Monday 31 March 2014

Un tempo piccolo

Stavo per dirti che ho smesso di provare a dare un senso alle cose che succedono. E avrei aggiunto che le bastonate prese ti insegnano la serenità per prendere la vita come viene.

E avrei mentito. Forse solo per non perdere l'occasione di dire una frase a effetto.
Perché invece non sopporto le cose che non hanno spiegazione. Un padre che muore, un uomo insistente, uno che non insiste, un no grazie di fronte a un'offerta che non si poteva rifiutare. E continuo ad perderci la testa e le notti, finché il tempo, galantuomo, mi passa una tazza di tè e nuovi indovinelli da risolvere.

Diventare grandi.

Sunday 30 March 2014

Sitting on an unstable tabouret

At the end, not more than two months did spring last.

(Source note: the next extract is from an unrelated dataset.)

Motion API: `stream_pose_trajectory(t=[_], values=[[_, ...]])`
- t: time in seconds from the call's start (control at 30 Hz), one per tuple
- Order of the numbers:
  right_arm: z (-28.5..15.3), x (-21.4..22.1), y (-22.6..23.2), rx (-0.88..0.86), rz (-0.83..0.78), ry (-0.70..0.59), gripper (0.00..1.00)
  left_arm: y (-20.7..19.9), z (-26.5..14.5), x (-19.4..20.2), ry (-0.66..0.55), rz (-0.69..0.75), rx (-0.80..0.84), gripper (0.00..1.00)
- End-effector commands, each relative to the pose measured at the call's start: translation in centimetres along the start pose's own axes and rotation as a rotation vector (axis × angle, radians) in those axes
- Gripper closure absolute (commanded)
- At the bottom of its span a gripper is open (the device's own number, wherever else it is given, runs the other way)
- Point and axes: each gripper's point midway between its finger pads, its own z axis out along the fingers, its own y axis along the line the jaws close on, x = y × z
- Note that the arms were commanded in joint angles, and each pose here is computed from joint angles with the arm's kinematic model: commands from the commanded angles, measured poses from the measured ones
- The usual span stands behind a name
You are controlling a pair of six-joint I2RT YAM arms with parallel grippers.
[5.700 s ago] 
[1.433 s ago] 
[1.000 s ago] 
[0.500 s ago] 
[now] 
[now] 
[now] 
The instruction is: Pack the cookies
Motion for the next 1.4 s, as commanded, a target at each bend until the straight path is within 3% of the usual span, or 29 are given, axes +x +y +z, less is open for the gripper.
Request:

In some parts of the world (or is it just for some people?) it is not summer which comes after spring but a new winter. After hopes have been blossoming together with nature, everything froze again and disappointment is all the more bitter. And all the more compelling the question: will I be able to endure yet another winter?

Another hour, another day, another week slowly go by, swinging between the acknowledgment that the brightest memories of this out-of-season spring will stay with you and the frustration for not getting the reason why all this had to abruptly finish.
Hanging in the balance as if sitting on a too tall barstool.

In Place du Jeu de Balle a broken saxophone lies abandoned on a bed of old cutlery. Will someone who understands a sax ever get the idea of looking down, knowing it is just a cutlery stall? Who could ever think they all were just pieces of the same metal?

For a moment I wished I understood saxophones.
Now I wish someone understood we are not all the same piece of metal.

Sunday 16 March 2014

That time of my life

Strange time it was. What time was it? Time of wishes and expectations. There were struggles and fights too. And high temperatures. With mood swings, unbearable weakness and unstoppable energy.

D'altronde, così sembrava pensarla anche il cavallo emo dello Chateau de la Hulpe.

Blame it on the unexpected sun, on the sudden outburst of pollen, on the yellow light - or maybe on the purple leds. A day feels like the end of the world, another one feels like the beginning of life. Which is actually the same thing.

Alla fine era solo un compleanno a Bruxelles.
Oppure: all'inizio era solo un compleanno a Bruxelles. Dice: it's my party and I cry if I want to. Ma non è che si deve per forza piangere.

In fact, at the end, a smile is just right, because of happiness or because of an unforeseen song from many years ago.